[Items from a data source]
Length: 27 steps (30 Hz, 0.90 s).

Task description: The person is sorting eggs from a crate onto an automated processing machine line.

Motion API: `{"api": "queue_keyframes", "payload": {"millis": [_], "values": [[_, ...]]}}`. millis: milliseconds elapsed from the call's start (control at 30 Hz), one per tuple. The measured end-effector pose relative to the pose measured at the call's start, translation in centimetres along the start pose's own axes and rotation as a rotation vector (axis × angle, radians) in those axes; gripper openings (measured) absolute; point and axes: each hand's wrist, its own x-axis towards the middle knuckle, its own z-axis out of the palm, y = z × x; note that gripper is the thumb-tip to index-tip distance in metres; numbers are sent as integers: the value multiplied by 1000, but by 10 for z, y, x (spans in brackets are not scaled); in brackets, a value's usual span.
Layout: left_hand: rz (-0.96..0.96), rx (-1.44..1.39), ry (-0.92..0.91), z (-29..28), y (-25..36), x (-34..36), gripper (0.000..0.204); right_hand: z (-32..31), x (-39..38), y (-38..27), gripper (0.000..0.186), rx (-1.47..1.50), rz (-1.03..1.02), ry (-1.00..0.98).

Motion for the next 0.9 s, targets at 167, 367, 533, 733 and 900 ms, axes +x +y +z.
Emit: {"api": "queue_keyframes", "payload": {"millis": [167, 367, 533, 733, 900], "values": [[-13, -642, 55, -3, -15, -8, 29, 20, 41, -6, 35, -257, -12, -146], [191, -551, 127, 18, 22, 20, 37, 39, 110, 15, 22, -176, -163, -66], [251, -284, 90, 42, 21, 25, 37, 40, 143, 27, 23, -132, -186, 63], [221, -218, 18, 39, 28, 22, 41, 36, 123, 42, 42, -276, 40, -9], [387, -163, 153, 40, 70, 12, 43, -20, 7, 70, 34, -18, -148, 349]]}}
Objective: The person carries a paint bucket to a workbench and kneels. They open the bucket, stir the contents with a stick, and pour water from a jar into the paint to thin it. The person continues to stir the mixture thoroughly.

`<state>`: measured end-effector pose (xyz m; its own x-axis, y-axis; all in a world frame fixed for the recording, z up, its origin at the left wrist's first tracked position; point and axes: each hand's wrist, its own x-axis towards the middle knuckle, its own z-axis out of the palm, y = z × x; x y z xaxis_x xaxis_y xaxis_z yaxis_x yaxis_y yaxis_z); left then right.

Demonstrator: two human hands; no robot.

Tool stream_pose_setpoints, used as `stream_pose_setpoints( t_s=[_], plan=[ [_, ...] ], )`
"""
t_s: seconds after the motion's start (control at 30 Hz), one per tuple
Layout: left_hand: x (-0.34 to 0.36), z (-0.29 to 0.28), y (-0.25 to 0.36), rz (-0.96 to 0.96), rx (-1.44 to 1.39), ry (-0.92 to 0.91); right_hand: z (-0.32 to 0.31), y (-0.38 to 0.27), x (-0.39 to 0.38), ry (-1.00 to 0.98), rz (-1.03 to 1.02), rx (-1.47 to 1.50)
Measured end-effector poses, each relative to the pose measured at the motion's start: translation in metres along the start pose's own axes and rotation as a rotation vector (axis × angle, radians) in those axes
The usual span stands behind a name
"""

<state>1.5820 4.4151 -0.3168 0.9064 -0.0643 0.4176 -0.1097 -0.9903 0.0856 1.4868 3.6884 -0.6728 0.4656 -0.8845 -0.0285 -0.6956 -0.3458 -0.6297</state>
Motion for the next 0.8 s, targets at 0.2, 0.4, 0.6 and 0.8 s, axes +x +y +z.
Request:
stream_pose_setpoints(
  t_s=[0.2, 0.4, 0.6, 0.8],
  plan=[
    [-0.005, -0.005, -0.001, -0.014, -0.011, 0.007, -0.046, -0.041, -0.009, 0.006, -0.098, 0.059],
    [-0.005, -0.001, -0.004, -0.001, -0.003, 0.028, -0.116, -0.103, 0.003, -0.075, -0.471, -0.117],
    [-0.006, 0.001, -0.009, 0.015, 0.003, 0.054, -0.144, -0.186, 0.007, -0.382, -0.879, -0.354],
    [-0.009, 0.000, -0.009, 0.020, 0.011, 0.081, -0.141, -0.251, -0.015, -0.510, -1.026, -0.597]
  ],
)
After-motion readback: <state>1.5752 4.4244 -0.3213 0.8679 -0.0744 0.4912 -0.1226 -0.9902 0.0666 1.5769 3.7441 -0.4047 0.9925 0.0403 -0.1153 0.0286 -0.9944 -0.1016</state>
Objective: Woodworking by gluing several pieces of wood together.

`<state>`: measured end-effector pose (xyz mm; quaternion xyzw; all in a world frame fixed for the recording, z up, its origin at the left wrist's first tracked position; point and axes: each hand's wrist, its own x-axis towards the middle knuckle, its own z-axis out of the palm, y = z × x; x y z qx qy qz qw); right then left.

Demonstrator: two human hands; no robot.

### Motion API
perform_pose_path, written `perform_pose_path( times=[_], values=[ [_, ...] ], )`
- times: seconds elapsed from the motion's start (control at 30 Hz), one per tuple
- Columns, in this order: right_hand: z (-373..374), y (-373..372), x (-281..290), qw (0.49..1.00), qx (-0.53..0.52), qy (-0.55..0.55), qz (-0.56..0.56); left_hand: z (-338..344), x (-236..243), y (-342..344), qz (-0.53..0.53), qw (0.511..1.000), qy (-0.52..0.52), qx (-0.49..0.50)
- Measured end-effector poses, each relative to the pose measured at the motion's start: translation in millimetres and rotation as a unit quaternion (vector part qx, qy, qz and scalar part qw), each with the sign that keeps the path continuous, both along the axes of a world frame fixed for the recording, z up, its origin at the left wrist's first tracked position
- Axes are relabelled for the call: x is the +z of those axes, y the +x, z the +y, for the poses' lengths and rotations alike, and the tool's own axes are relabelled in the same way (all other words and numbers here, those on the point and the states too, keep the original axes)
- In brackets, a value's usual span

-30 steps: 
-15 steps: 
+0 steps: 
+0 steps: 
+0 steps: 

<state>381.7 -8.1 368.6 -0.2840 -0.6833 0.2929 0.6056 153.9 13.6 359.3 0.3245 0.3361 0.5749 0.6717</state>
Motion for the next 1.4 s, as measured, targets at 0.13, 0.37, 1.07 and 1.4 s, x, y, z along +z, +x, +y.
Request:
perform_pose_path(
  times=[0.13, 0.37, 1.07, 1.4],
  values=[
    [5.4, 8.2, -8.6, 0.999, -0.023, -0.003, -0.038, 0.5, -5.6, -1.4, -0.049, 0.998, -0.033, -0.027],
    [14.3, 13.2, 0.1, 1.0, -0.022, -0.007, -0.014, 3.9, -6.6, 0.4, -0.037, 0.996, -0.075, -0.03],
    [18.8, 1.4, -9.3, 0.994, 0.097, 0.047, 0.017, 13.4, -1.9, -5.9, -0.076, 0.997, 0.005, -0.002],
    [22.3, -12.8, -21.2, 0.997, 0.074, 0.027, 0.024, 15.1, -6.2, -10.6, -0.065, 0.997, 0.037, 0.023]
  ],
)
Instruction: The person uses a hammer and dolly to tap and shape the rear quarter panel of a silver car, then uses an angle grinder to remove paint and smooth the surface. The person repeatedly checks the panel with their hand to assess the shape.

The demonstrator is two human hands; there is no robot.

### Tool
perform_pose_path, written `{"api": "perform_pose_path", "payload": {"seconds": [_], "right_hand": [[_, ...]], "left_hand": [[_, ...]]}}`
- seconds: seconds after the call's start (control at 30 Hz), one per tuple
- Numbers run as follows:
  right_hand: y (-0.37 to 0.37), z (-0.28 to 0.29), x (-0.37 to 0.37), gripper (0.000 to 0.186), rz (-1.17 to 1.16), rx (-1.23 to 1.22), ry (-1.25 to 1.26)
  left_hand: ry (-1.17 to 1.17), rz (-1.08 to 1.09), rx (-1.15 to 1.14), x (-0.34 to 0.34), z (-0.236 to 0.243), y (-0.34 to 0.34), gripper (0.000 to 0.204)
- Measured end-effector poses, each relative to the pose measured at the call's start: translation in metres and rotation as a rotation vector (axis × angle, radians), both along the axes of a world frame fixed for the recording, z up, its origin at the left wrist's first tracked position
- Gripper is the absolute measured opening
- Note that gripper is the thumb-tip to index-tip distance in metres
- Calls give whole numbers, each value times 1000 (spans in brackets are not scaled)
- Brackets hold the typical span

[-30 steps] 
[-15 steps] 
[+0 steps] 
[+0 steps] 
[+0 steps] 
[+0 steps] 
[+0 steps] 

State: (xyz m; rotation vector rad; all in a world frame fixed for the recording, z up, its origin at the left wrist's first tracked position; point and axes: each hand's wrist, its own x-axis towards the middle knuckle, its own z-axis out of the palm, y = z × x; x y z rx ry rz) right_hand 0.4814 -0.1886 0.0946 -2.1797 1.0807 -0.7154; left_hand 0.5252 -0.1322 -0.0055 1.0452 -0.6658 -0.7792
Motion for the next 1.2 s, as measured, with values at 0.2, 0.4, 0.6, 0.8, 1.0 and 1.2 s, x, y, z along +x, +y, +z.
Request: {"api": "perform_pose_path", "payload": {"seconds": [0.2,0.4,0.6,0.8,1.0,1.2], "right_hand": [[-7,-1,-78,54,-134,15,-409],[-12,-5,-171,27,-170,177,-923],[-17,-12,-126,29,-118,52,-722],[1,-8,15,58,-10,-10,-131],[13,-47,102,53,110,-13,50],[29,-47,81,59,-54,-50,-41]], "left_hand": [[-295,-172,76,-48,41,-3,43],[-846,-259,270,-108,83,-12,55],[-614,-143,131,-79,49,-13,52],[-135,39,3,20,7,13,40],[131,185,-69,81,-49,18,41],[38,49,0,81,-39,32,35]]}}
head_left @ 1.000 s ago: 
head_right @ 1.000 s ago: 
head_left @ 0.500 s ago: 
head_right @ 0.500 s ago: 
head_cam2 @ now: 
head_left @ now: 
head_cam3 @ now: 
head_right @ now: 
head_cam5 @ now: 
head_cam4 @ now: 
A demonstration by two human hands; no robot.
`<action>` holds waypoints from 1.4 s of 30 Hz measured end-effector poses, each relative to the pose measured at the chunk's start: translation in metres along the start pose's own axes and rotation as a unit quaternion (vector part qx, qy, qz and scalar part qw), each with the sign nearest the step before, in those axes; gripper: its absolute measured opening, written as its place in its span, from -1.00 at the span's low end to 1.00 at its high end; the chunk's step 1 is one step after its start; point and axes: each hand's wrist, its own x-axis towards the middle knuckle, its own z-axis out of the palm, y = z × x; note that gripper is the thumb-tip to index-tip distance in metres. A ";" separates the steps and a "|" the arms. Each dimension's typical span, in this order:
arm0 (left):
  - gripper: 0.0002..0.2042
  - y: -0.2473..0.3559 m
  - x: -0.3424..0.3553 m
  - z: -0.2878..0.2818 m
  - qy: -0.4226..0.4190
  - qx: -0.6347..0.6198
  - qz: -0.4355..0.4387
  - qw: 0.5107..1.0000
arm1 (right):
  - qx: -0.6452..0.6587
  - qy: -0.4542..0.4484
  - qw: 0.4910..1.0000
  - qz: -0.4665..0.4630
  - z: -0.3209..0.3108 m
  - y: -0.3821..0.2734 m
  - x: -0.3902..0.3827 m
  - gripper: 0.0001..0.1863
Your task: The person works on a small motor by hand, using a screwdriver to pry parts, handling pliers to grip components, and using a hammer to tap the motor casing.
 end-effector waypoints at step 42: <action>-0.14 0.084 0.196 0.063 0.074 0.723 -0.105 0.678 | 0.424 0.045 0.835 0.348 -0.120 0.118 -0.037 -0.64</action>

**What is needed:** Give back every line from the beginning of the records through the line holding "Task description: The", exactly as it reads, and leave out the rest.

**Solution to this problem:**
Length: 27 steps (30 Hz, 0.90 s).

Task description: The person is sorting eggs from a crate onto an automated processing machine line.

Nothing further is needed for the exercise.